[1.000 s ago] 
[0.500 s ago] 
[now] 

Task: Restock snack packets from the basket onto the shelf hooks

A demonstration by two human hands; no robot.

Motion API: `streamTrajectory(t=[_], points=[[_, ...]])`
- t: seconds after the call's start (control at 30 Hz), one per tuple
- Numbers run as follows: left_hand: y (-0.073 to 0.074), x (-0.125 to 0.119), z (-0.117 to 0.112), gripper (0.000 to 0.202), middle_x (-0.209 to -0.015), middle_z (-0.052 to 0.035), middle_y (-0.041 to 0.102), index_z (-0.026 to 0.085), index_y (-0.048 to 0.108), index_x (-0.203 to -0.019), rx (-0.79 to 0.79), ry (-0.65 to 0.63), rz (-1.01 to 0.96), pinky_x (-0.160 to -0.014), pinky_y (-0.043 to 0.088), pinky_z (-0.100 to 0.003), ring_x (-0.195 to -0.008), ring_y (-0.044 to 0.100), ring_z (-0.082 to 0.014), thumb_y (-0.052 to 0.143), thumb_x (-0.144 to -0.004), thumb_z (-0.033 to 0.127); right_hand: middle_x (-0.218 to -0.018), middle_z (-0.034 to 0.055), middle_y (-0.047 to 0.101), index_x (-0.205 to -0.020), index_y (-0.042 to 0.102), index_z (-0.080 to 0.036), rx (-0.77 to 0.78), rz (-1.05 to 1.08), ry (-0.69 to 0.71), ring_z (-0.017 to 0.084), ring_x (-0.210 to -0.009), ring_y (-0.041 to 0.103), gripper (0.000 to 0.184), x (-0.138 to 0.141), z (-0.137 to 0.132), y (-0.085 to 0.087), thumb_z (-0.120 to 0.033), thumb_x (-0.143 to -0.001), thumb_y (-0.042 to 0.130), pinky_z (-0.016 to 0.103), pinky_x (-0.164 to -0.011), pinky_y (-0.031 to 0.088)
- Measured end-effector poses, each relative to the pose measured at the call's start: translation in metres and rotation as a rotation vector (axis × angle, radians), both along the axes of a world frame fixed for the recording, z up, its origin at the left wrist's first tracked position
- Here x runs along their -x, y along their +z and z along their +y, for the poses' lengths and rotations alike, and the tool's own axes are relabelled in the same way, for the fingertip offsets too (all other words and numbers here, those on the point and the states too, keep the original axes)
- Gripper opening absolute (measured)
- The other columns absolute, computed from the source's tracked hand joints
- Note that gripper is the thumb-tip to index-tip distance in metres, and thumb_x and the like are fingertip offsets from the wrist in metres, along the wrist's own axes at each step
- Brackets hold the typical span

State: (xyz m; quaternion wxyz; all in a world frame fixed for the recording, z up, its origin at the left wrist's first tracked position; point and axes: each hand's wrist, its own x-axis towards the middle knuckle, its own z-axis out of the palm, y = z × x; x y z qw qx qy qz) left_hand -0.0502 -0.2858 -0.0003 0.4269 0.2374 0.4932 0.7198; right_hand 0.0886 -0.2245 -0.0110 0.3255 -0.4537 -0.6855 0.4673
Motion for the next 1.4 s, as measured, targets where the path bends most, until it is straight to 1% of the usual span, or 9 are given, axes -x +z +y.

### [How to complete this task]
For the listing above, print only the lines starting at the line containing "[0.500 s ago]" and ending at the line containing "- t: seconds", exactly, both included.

### [Solution for this task]
[0.500 s ago] 
[now] 

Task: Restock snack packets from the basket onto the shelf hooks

A demonstration by two human hands; no robot.

Motion API: `streamTrajectory(t=[_], points=[[_, ...]])`
- t: seconds after the call's start (control at 30 Hz), one per tuple

With this output, the exercise is done.